**Your goal**
Your answer is the lines below, exactly, from the one that contains "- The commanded" through the one that contains "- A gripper", both included.

####

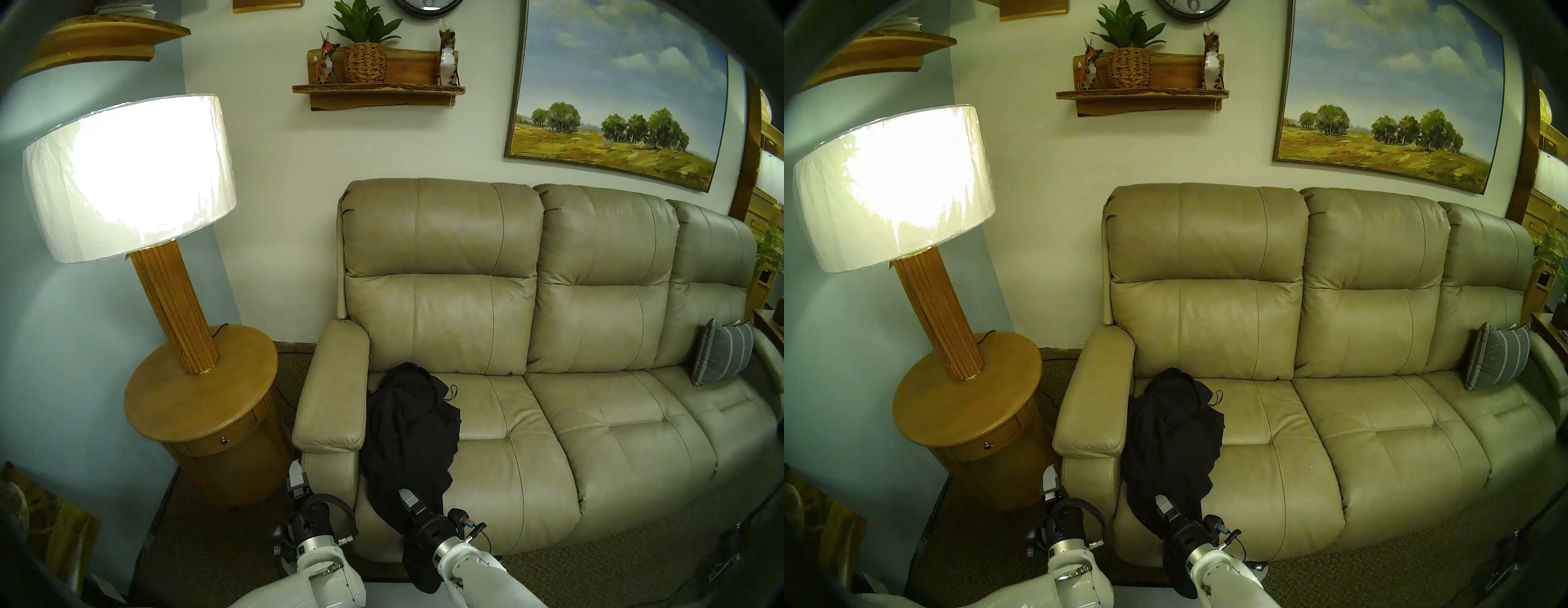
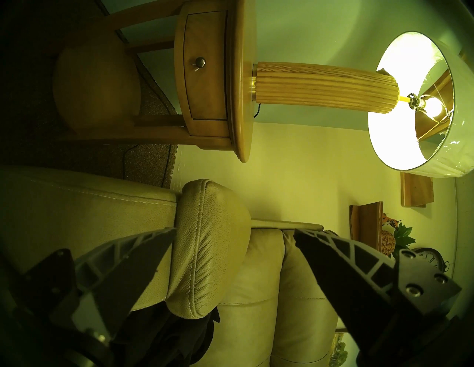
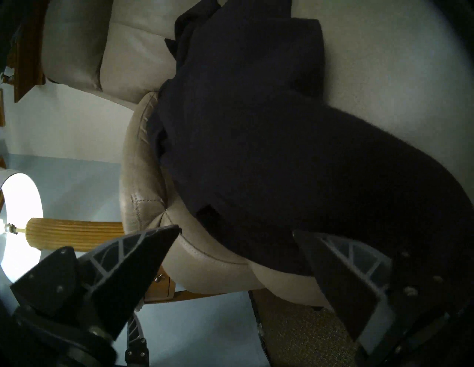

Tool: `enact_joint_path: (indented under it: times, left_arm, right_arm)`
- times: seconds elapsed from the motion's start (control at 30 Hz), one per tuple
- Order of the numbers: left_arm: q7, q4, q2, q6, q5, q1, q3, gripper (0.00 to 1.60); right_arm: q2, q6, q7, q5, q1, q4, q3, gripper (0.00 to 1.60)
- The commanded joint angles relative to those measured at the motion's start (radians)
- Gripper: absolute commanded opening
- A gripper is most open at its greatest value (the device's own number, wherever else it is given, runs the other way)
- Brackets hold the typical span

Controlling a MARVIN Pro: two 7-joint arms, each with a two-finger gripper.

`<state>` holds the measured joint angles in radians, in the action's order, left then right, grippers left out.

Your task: Drape jacket on sofa arm

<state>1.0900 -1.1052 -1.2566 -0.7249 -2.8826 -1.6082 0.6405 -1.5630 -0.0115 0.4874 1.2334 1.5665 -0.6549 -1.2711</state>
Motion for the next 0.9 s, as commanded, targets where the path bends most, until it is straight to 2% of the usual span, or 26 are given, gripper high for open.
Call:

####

**Solution**
- The commanded joint angles relative to those measured at the motion's start (radians)
- Gripper: absolute commanded opening
- A gripper is most open at its greatest value (the device's own number, wherever else it is given, runs the other way)

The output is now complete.